Medical training must at some point use live patients to hone the skills of health professionals. But there is also an obligation to provide optimal treatment and to ensure patients' safety and well-being. Balancing these two needs represents a fundamental ethical tension in medical education. Simulation-based learning can help mitigate this tension by developing health professionals' knowledge, skills, and attitudes while protecting patients from unnecessary risk. Simulation-based training has been institutionalized in other high-hazard professions, such as aviation, nuclear power, and the military, to maximize training safety and minimize risk. Health care has lagged behind in simulation applications for a number of reasons, including cost, lack of rigorous proof of effect, and resistance to change. Recently, the international patient safety movement and the U.S. federal policy agenda have created a receptive atmosphere for expanding the use of simulators in medical training, stressing the ethical imperative to "first do no harm" in the face of validated, large epidemiological studies describing unacceptable preventable injuries to patients as a result of medical management. Four themes provide a framework for an ethical analysis of simulation-based medical education: best standards of care and training, error management and patient safety, patient autonomy, and social justice and resource allocation. These themes are examined from the perspectives of patients, learners, educators, and society. The use of simulation wherever feasible conveys a critical educational and ethical message to all: patients are to be protected whenever possible and they are not commodities to be used as conveniences of training.

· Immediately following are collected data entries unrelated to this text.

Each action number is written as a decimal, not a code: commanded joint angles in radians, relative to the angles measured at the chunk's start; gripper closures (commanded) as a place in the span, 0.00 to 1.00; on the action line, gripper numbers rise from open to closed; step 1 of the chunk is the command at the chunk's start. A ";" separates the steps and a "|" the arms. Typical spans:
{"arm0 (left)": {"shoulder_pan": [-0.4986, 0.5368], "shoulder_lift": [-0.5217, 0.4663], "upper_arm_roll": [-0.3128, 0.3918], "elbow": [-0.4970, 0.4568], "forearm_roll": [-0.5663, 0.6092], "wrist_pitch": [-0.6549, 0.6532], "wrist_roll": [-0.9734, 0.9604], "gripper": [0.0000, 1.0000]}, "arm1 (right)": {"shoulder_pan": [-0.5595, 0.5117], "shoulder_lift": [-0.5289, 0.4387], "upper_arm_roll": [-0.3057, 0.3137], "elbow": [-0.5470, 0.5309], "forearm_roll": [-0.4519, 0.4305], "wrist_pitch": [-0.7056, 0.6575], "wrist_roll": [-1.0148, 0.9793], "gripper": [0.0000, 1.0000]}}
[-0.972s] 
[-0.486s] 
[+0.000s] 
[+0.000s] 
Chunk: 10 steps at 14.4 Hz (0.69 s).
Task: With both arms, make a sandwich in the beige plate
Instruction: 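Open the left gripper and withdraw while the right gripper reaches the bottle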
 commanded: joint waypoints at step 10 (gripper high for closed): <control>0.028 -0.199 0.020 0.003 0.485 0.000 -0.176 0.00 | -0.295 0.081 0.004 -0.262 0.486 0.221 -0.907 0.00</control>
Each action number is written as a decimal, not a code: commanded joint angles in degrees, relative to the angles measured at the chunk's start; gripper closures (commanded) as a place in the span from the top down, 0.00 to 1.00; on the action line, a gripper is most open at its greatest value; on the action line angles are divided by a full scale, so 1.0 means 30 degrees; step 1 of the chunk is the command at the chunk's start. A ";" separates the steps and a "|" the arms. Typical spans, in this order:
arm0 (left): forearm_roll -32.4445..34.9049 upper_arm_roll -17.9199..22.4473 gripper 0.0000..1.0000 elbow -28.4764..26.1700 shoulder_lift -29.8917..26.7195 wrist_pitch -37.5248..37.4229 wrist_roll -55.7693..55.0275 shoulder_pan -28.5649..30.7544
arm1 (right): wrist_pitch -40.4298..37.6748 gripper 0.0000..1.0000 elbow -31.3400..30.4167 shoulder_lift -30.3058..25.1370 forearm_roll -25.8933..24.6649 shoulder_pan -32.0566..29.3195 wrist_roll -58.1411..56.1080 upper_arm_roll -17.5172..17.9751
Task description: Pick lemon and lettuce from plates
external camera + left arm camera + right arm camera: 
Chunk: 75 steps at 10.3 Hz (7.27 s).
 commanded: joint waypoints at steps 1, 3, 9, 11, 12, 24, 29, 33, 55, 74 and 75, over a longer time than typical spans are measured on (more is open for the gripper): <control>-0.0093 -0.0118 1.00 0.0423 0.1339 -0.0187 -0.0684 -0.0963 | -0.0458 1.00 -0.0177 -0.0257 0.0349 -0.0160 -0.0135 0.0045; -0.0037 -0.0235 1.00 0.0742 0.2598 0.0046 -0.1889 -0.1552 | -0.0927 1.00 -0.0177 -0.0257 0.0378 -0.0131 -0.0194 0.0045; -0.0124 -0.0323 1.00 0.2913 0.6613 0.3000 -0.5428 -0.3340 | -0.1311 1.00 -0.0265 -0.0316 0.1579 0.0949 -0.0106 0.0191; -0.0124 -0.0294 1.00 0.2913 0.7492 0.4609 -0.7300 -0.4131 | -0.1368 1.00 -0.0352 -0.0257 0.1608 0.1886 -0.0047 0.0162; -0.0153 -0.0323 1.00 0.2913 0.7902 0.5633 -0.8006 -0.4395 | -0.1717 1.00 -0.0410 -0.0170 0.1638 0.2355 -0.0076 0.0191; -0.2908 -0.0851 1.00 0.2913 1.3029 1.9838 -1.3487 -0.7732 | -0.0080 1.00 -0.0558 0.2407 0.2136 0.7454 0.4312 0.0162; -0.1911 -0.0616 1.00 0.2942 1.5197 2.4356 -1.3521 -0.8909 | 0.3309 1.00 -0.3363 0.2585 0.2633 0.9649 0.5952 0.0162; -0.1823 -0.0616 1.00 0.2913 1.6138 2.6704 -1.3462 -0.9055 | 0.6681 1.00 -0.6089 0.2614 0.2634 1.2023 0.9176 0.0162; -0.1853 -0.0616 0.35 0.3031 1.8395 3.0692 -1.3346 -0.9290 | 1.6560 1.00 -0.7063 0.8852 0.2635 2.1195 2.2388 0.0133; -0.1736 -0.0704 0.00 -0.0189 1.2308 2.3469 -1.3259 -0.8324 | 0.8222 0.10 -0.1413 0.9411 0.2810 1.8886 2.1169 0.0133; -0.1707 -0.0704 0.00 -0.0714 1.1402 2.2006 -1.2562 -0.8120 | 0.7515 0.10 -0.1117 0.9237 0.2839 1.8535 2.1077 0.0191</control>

医学培训在某些时候必须使用真实患者来磨练卫生专业人员的技能。但同时也有义务提供最佳治疗,并确保患者的安全和福祉。平衡这两种需求是医学教育中一种基本的伦理冲突。基于模拟的学习可以通过培养卫生专业人员的知识、技能和态度,同时保护患者免受不必要的风险,来帮助缓解这种冲突。基于模拟的培训已在其他高风险行业(如航空、核电和军事)中制度化,以最大限度地提高培训安全性并将风险降至最低。由于成本、缺乏严格的效果证明以及对变革的抵触等多种原因,医疗保健领域在模拟应用方面落后了。最近,国际患者安全运动和美国联邦政策议程营造了一种有利于在医学培训中扩大模拟器使用的氛围,并强调面对经过验证的大型流行病学研究表明因医疗管理导致患者出现不可接受的可预防伤害时,“首先不造成伤害”这一伦理要求。四个主题为基于模拟的医学教育的伦理分析提供了一个框架:最佳护理和培训标准、错误管理与患者安全、患者自主权以及社会正义与资源分配。从患者、学习者、教育工作者和社会的角度对这些主题进行了审视。在可行的情况下使用模拟向所有人传达了一个关键的教育和伦理信息:只要有可能就要保护患者,他们不是为了方便培训而被利用的商品。